Por: Sérgio Nery*

O amadurecimento de João Fonseca e a confiança na jornada

João é o primeiro brasileiro a conquistar um troféu do nível ATP 500 | Foto: Reuters/Folhapress

O triunfo de João Fonseca na Basileia, Suíça, neste domingo (26) é daqueles momentos que parecem escritos com tintas de destino. Um brasileiro de apenas 19 anos, ergue seu primeiro troféu de ATP 500 na terra natal de Roger Federer, seu ídolo de infância. Mas, por trás da imagem simbólica, há um processo longo, feito de altos e baixos, que merece ser compreendido.

Desde a conquista em Buenos Aires, no ATP 250 de fevereiro, Fonseca viveu a oscilação natural de um jovem que encara pela primeira vez o circuito mais competitivo do esporte. Houve vitórias marcantes, como o triunfo sobre Stefanos Tsitsipas na Copa Davis, mas também derrotas precoces e semanas frustrantes. Nada fora do roteiro de um garoto em formação: na elite do tênis, cada detalhe físico, técnico e mental pesa. E é justamente aí que mora o aprendizado.

O carioca começou 2025 como 145º do ranking e, com a vitória avassaladora na final deste domingo sobre Alejandro Davidovich Fokina, saltou para o 28º lugar, entrando de vez no top 30 do tênis mundial.

Entre o ATP 250 e o título na Suíça, somam-se ainda conquistas em dois challengers (Canberra e Phoenix), degraus que reforçam a ideia de um crescimento consistente. Mais do que isso: de um trabalho coletivo iniciado cedo, aos 12 anos, quando conheceu o técnico Guilherme Teixeira.

Teixeira, mineiro de 37 anos, também dá seus primeiros passos no topo do tênis. Não é um “medalhão” e por isso virou alvo de críticas de quem pede um treinador mais renomado. Mas os resultados falam por si: junto do preparador físico Emmanuel Jiménez e do fisioterapeuta Egídio Magalhães Júnior, estruturou um projeto sólido que moldou não apenas o tênis agressivo de Fonseca, mas sua resiliência emocional. A academia “Yes Tennis”, fundada em 2022 e que hoje conta com 40 atletas, é fruto direto dessa evolução conjunta.
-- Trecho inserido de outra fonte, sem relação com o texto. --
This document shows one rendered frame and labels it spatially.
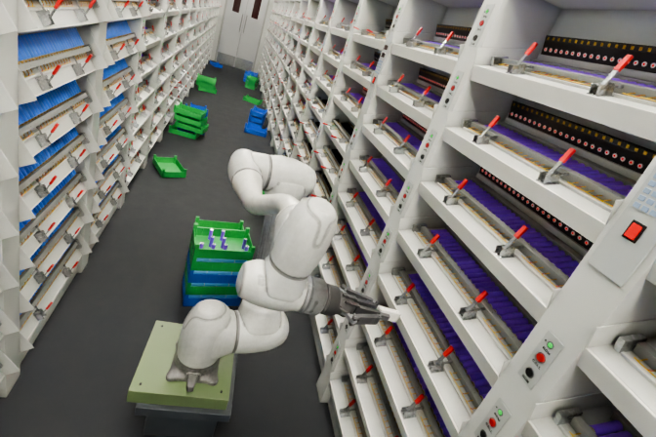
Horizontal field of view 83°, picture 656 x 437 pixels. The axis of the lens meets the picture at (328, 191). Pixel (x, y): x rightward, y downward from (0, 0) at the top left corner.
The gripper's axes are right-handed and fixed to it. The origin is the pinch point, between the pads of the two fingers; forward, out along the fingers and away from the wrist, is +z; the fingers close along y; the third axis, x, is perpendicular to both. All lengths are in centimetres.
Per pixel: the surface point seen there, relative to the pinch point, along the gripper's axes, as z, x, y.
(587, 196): 13, 51, 14
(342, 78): 15, 41, -177
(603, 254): 9, 44, 26
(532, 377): 13.6, 15.5, 29.0
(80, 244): -91, -85, -108
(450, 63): 7, 67, -51
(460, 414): 21.1, -10.1, 18.7
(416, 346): 19.0, -11.1, -2.7
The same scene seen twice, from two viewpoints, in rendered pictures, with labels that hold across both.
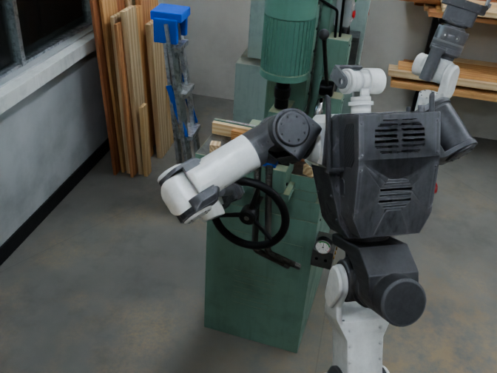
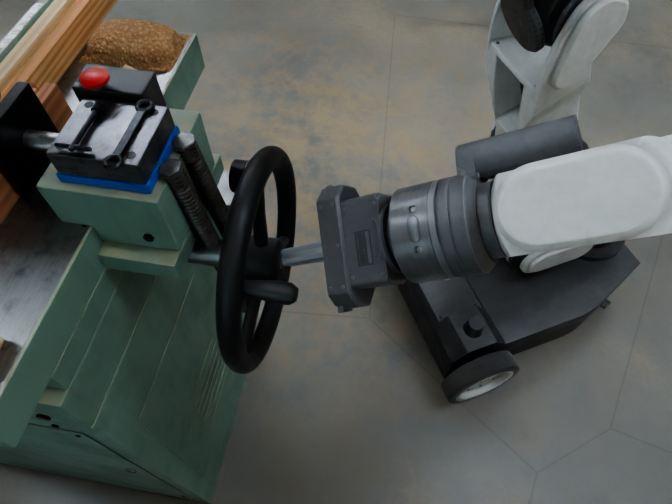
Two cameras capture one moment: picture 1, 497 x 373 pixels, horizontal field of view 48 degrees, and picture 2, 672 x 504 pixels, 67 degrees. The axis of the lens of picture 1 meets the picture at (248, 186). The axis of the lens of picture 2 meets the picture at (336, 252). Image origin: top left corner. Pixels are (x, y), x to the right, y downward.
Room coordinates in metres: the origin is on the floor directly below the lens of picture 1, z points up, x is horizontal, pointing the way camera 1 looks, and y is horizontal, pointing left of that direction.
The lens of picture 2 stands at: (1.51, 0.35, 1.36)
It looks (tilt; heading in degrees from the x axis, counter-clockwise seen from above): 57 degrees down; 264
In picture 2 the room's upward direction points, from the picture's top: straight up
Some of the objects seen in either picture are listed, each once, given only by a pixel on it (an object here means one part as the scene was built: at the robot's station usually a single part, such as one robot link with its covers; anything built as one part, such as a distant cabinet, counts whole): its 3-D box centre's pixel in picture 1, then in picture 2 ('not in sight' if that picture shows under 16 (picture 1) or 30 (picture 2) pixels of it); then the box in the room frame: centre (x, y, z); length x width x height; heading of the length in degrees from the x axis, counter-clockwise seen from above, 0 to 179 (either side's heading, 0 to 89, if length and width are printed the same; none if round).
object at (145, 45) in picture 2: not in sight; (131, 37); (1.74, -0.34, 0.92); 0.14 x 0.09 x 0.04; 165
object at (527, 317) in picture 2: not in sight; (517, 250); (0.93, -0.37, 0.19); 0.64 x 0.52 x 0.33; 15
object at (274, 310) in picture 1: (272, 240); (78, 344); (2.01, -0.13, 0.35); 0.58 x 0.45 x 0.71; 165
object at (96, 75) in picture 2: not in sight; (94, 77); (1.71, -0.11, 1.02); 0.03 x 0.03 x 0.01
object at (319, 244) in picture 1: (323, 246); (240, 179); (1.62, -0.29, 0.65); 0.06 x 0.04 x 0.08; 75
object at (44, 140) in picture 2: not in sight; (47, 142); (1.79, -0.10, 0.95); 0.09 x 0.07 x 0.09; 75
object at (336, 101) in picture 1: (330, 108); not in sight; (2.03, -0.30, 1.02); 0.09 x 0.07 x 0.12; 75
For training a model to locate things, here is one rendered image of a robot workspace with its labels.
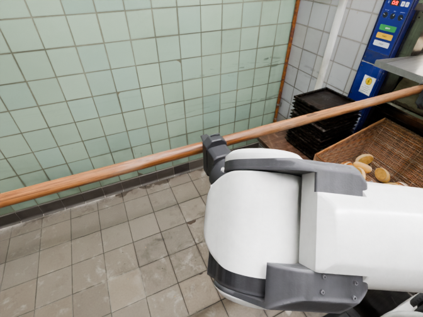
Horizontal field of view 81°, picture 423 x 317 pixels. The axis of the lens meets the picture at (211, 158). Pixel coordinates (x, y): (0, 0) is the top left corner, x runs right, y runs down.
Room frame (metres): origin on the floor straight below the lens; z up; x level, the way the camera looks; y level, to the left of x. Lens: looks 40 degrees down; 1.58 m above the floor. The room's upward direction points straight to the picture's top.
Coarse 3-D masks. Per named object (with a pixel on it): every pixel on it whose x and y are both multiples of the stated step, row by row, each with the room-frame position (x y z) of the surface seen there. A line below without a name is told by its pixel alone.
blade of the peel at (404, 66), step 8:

A semifinal na Basileia ilustra a relação de confiança entre treinador e atleta. Pressionado por Denis Shapovalov, Fonseca desabafou sobre as dificuldades no backhand adversário. Em 30 segundos de conversa, Teixeira ofereceu uma leitura objetiva e motivadora. O brasileiro voltou para quadra inflamado, abriu 4-1 e, logo depois, avançou. É um exemplo do quanto a conexão entre os dois vai além da técnica: é visão de jogo, confiança mútua e coragem em momentos decisivos.

O abraço emocionado após a final sintetiza esse elo. Fonseca não chegou até aqui sozinho — seu time e sua família, presentes na Suíça, são parte inseparável da conquista. E é justamente esse alicerce que dá segurança para seguir adiante.
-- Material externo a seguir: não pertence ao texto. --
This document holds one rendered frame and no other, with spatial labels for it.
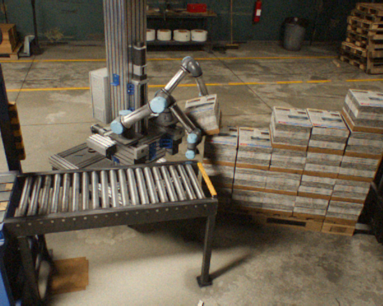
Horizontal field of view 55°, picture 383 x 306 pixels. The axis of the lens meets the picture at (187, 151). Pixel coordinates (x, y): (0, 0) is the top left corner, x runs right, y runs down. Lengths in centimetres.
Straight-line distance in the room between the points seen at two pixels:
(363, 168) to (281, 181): 67
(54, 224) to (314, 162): 211
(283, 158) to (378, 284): 125
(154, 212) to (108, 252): 94
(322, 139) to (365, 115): 37
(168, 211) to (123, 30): 150
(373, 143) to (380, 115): 25
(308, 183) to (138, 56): 183
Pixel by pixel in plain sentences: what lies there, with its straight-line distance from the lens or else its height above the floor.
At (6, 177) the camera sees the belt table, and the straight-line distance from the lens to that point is 290.
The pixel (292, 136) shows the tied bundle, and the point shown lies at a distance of 316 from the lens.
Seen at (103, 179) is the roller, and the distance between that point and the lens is 271.
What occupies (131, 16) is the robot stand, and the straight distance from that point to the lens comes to 317.
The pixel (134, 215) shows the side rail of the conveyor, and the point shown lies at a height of 76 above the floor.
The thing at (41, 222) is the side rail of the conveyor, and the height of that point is 78.
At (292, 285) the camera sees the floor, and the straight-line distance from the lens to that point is 320.
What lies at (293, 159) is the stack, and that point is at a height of 74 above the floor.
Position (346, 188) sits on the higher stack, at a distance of 350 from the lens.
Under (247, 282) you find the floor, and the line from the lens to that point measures 312.
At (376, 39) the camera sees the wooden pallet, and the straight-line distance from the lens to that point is 908.
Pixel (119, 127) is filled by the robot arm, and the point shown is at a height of 100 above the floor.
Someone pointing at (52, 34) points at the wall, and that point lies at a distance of 949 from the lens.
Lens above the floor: 231
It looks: 30 degrees down
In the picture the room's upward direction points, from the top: 4 degrees clockwise
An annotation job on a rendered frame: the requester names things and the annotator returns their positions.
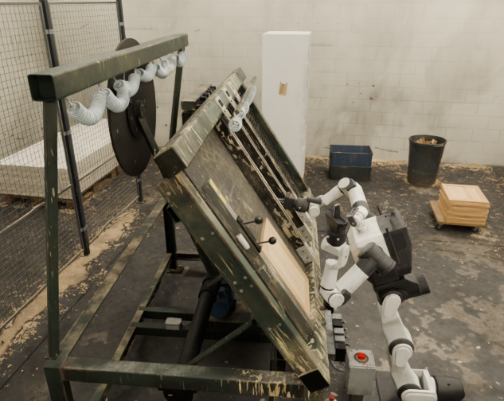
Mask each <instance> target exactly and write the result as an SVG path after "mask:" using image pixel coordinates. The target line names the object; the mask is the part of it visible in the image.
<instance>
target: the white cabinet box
mask: <svg viewBox="0 0 504 401"><path fill-rule="evenodd" d="M310 57H311V32H307V31H268V32H266V33H263V61H262V114H263V116H264V117H265V119H266V120H267V122H268V124H269V125H270V127H271V128H272V130H273V131H274V133H275V135H276V137H277V138H278V139H279V141H280V143H281V145H282V146H283V148H284V149H285V151H286V152H287V154H288V156H289V158H290V159H291V160H292V162H293V164H294V165H295V167H296V169H297V170H298V171H299V173H300V175H301V177H303V174H304V167H305V151H306V135H307V104H308V88H309V73H310Z"/></svg>
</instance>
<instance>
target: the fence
mask: <svg viewBox="0 0 504 401"><path fill-rule="evenodd" d="M211 181H212V179H211V178H210V179H209V180H207V181H205V182H204V184H203V186H202V188H203V189H204V190H205V191H206V193H207V194H208V196H209V197H210V199H211V200H212V202H213V203H214V204H215V205H216V207H217V208H218V210H219V211H220V213H221V214H222V216H223V217H224V218H225V220H226V221H227V222H228V224H229V226H230V227H231V228H232V230H233V231H234V232H235V233H236V235H238V234H241V235H242V236H243V237H244V239H245V240H246V242H247V243H248V245H249V249H248V252H249V254H250V255H251V257H253V259H254V260H255V262H256V263H257V265H258V266H261V265H263V264H264V265H265V266H266V268H267V269H268V270H269V272H270V273H271V275H272V277H271V280H269V282H270V283H271V284H272V285H273V287H274V288H275V290H276V292H277V293H278V294H279V296H280V297H281V298H282V299H283V301H284V303H285V304H286V305H287V307H288V309H289V310H290V311H291V312H292V314H293V315H294V316H295V318H296V320H297V321H298V322H299V324H300V325H301V326H302V327H303V329H304V331H305V332H306V334H307V335H309V334H311V333H314V332H315V328H314V325H313V324H312V322H311V320H310V319H309V318H308V316H307V315H306V314H305V312H304V311H303V309H302V308H301V306H300V305H299V303H298V302H297V301H296V300H295V298H294V296H293V295H292V294H291V292H290V291H289V289H288V288H287V287H286V285H285V284H284V282H283V280H282V279H281V278H280V277H279V275H278V274H277V272H276V271H275V269H274V268H273V266H272V265H271V264H270V263H269V261H268V259H267V258H266V256H265V255H264V253H263V252H262V251H261V252H260V253H259V252H258V251H257V250H256V248H255V247H254V246H253V244H252V242H251V241H250V239H249V238H248V237H247V236H246V234H245V233H244V231H243V230H242V228H241V227H240V225H239V224H238V223H237V222H236V218H237V215H236V213H235V212H234V211H233V210H232V208H231V206H230V205H229V203H228V202H227V200H225V201H226V203H224V201H223V200H222V199H221V197H220V194H221V192H220V190H219V189H217V191H216V190H215V188H214V187H213V186H212V185H211ZM213 183H214V182H213ZM214 185H215V184H214ZM215 186H216V185H215ZM216 188H217V187H216ZM221 195H222V194H221ZM222 196H223V195H222ZM224 199H225V198H224Z"/></svg>
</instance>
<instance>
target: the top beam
mask: <svg viewBox="0 0 504 401"><path fill-rule="evenodd" d="M245 79H246V75H245V74H244V72H243V71H242V69H241V67H239V68H238V69H236V70H235V71H233V72H231V73H230V74H229V75H228V76H227V77H226V78H225V80H224V81H223V82H222V83H221V84H220V85H219V86H218V87H217V89H216V90H215V91H214V92H213V93H212V94H211V95H210V96H209V98H208V99H207V100H206V101H205V102H204V103H203V104H202V105H201V106H200V107H199V108H198V109H197V110H196V111H195V112H194V113H193V115H192V116H191V117H190V118H189V119H188V120H187V121H186V122H185V123H184V125H183V126H182V127H181V128H180V129H179V130H178V131H177V132H176V134H175V135H174V136H173V137H172V138H171V139H170V140H169V141H168V142H167V144H165V145H164V147H163V148H161V149H160V151H159V152H158V153H157V154H156V155H155V156H154V157H153V160H154V162H155V163H156V164H157V166H158V167H159V169H160V170H161V171H162V172H163V174H164V175H165V176H166V178H167V179H169V178H170V177H172V176H173V175H175V174H177V173H179V172H181V171H182V170H184V169H185V168H187V167H188V165H189V164H190V163H191V161H192V160H193V158H194V156H195V155H196V153H197V152H198V150H199V149H200V147H201V145H202V144H203V142H204V141H205V140H206V138H207V137H208V135H209V133H210V132H211V130H212V129H213V128H214V126H215V124H216V123H217V121H218V119H219V118H220V117H221V115H222V114H223V112H222V110H221V109H220V108H219V106H218V105H217V103H216V101H215V99H216V97H217V96H219V97H220V99H221V101H222V102H223V104H224V105H225V106H226V107H227V106H228V105H229V100H228V99H227V97H226V96H225V94H224V92H223V91H222V90H223V89H224V88H226V89H227V90H228V92H229V94H230V95H231V96H232V98H233V96H234V94H233V93H232V91H231V89H230V88H229V86H228V82H229V81H230V82H231V83H232V85H233V87H234V88H235V89H236V91H238V89H239V88H240V86H241V85H242V83H243V82H244V80H245Z"/></svg>
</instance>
Respeitar o processo é a grande lição. Primeiro os challengers, depois o ATP 250, agora o ATP 500. O próximo passo serão os Masters 1000 e, inevitavelmente, os Grand Slams. O tênis é imprevisível: as próximas conquistas podem vir rápido ou demorar. Mas o caminho está sendo pavimentado com consistência.

Independentemente do que acontecer no Masters 1000 de Paris, que começa nesta semana, a temporada de João Fonseca já é fantástica. O mais importante, neste momento, é a continuidade do trabalho. A evolução é surreal, mas não um acaso: é fruto de um projeto pensado, de uma equipe dedicada e da maturidade impressionante de um jovem que ousa sonhar grande.

João está hoje na posição em que deve estar. Por mérito próprio. Cabe ao Brasil, agora, torcer para que esse processo siga firme — e para que novos domingos de glória no tênis se multipliquem.